▶ **Work to be completed**
Set down exactly, from the records below, the line with "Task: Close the" through the line with "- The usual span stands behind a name", and nothing else.

Exercise materials section start

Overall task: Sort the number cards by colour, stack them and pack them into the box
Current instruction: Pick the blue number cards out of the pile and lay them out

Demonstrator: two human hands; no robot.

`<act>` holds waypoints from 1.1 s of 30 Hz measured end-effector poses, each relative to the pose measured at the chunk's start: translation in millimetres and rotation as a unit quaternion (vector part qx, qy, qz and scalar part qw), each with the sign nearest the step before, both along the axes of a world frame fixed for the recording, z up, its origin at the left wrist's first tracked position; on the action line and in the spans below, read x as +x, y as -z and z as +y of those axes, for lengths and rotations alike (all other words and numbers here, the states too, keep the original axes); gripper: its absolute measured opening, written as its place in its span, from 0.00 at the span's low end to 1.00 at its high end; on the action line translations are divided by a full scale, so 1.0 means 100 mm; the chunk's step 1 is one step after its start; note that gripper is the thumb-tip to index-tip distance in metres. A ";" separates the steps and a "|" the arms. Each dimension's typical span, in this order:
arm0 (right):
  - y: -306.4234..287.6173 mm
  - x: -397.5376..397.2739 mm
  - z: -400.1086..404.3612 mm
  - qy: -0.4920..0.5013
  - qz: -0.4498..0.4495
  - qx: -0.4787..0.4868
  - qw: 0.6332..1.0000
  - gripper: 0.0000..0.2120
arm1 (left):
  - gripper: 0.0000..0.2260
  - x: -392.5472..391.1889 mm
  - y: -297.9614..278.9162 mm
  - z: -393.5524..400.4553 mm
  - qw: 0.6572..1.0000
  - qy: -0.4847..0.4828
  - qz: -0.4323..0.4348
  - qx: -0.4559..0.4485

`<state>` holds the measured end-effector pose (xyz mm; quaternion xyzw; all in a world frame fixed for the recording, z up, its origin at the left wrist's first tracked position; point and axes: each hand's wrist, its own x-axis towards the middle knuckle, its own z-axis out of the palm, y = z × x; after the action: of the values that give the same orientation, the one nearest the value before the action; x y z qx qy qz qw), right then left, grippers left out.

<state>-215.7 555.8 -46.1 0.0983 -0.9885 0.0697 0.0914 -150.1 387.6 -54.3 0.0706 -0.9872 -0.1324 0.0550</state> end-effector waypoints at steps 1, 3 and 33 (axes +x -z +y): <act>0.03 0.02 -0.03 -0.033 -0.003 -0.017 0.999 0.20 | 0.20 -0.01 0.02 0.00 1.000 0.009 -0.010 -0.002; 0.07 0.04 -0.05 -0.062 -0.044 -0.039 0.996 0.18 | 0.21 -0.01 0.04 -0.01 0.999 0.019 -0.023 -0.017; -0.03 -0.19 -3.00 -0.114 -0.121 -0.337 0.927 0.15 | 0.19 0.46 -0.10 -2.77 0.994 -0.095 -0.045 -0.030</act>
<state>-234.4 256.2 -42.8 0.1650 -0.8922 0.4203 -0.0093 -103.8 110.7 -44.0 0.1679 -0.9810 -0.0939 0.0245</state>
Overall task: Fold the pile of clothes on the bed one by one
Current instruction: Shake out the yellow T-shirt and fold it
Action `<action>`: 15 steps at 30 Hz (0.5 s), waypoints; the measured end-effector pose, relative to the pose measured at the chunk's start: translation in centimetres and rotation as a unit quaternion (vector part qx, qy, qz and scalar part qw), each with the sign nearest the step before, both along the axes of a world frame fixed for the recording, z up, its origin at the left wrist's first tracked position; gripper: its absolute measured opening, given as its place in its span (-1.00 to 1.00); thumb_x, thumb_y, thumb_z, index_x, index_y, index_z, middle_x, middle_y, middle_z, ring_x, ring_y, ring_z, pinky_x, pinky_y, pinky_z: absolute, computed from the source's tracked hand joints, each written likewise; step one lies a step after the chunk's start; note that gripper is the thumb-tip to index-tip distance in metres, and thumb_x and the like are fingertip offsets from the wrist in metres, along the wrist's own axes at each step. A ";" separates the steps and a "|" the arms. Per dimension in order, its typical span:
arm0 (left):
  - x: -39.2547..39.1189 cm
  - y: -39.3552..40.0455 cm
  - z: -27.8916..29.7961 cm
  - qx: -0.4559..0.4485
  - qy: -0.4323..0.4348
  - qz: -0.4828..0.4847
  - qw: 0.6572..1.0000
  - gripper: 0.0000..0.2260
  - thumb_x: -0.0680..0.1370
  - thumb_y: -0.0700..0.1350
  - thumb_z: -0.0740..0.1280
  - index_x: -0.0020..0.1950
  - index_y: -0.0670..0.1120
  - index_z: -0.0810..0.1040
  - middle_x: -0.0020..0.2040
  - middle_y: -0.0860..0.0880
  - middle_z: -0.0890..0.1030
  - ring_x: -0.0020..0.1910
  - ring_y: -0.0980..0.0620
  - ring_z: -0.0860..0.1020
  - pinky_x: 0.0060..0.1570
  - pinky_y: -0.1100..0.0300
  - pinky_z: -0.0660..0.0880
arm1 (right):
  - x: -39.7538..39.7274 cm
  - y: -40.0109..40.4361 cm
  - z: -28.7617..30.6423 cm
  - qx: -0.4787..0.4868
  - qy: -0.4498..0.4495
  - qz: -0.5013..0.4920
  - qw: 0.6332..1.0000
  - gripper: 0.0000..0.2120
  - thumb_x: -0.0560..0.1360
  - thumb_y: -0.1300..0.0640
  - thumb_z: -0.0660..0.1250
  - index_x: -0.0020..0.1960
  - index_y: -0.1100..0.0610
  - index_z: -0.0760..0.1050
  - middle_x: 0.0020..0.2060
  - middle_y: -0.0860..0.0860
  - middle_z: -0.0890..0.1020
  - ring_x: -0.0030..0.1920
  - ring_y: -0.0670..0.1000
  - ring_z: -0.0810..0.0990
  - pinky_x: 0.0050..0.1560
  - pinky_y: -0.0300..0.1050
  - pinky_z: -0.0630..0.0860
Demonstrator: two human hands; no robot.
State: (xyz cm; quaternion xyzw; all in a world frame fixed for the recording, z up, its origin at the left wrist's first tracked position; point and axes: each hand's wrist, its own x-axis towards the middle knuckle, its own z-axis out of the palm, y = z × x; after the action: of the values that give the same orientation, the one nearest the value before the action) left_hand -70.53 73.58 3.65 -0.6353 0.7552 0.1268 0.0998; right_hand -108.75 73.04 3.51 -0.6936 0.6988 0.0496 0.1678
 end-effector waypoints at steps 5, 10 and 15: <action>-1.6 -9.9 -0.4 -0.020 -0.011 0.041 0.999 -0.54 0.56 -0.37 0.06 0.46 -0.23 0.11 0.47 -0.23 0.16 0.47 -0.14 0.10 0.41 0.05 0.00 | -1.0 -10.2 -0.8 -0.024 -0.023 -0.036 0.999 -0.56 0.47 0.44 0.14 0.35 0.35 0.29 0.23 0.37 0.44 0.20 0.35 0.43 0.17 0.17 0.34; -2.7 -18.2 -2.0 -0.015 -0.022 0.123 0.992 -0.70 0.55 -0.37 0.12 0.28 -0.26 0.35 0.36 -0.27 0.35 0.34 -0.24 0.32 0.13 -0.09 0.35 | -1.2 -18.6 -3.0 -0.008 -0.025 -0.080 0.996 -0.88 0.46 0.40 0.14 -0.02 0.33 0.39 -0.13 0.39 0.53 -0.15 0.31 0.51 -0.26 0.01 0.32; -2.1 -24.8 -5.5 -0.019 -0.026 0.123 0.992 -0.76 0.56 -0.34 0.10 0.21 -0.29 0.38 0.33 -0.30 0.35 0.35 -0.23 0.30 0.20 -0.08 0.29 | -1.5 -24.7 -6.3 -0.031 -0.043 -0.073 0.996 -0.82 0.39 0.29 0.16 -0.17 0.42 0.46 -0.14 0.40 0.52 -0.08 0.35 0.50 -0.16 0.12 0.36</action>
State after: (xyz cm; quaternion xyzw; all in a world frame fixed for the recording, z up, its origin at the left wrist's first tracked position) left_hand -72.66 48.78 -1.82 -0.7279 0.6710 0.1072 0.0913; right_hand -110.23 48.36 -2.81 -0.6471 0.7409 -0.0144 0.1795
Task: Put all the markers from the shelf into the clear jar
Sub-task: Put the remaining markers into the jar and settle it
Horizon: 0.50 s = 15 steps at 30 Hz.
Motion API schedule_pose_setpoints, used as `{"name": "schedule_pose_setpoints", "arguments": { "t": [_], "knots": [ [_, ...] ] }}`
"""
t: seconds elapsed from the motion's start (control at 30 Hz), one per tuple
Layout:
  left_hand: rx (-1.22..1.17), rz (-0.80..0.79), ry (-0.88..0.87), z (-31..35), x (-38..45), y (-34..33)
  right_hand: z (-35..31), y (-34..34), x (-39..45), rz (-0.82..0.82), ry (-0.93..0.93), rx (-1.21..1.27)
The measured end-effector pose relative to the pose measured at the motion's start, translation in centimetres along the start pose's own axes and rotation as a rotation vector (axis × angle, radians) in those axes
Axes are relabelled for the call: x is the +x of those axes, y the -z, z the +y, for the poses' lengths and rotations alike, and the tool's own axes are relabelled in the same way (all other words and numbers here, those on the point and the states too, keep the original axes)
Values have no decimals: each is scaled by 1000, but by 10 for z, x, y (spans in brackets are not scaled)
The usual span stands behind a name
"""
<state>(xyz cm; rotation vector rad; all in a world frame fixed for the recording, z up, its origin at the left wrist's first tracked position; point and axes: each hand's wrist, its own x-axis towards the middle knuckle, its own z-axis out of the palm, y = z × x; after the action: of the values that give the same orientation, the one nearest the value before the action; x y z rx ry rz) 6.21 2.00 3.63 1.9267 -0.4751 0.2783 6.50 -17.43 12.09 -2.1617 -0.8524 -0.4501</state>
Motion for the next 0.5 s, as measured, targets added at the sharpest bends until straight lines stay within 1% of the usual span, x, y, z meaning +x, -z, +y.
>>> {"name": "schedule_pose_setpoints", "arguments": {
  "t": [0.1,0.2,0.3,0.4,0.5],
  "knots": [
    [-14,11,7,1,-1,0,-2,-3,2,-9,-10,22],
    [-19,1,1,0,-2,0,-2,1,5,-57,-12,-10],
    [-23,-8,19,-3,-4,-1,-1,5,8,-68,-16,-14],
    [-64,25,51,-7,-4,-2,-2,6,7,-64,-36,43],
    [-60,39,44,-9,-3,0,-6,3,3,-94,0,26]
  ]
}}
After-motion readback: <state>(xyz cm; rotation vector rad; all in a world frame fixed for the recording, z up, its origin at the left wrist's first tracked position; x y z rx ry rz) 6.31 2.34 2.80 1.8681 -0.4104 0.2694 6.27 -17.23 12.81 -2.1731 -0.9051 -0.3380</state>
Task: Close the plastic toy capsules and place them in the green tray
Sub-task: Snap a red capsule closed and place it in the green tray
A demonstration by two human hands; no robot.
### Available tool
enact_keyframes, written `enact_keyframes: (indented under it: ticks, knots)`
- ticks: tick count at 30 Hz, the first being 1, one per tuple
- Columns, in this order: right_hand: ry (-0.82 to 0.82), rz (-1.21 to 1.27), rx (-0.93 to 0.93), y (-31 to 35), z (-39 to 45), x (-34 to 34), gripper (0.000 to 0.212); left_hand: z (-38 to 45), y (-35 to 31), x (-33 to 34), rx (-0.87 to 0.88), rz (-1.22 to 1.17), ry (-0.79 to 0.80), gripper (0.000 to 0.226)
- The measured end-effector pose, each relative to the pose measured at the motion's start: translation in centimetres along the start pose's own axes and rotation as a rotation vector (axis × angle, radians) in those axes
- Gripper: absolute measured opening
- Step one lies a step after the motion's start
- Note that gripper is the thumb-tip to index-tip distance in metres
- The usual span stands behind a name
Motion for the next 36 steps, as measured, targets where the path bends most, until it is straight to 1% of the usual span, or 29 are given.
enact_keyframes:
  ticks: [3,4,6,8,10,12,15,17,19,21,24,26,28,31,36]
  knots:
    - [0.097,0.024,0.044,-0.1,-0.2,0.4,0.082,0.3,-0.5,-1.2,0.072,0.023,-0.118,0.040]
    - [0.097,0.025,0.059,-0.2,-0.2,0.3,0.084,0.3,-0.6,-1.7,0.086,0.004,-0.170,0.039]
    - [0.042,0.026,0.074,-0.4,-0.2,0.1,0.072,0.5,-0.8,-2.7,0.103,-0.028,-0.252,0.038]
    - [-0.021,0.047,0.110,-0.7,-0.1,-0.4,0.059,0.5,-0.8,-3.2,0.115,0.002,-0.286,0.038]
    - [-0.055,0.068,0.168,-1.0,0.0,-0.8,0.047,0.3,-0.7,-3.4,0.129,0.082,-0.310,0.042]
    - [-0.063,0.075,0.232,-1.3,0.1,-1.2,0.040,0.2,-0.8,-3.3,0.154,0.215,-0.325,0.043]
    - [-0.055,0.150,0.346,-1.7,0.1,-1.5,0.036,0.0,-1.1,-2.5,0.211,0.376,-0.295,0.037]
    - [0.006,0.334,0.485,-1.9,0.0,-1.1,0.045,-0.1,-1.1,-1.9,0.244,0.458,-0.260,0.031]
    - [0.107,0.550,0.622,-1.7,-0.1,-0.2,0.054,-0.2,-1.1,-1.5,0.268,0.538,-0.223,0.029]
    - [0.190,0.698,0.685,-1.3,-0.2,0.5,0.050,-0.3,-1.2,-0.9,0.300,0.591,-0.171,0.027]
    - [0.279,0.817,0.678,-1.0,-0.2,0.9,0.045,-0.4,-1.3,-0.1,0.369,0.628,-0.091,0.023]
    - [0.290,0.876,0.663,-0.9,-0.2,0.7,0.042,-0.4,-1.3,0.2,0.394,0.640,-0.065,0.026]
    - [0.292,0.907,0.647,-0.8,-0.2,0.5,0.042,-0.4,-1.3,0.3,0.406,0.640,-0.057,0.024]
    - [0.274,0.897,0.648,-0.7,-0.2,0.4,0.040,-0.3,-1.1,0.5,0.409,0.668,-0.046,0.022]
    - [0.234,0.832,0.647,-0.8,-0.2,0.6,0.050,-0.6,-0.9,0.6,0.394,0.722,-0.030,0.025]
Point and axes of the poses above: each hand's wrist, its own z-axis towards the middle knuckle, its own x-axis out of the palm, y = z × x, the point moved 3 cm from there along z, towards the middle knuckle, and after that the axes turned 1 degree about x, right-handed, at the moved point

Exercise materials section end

▶ **Exercise answer**
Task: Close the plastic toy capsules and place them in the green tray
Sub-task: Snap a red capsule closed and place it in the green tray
A demonstration by two human hands; no robot.
### Available tool
enact_keyframes, written `enact_keyframes: (indented under it: ticks, knots)`
- ticks: tick count at 30 Hz, the first being 1, one per tuple
- Columns, in this order: right_hand: ry (-0.82 to 0.82), rz (-1.21 to 1.27), rx (-0.93 to 0.93), y (-31 to 35), z (-39 to 45), x (-34 to 34), gripper (0.000 to 0.212); left_hand: z (-38 to 45), y (-35 to 31), x (-33 to 34), rx (-0.87 to 0.88), rz (-1.22 to 1.17), ry (-0.79 to 0.80), gripper (0.000 to 0.226)
- The measured end-effector pose, each relative to the pose measured at the motion's start: translation in centimetres along the start pose's own axes and rotation as a rotation vector (axis × angle, radians) in those axes
- Gripper: absolute measured opening
- Step one lies a step after the motion's start
- Note that gripper is the thumb-tip to index-tip distance in metres
- The usual span stands behind a name

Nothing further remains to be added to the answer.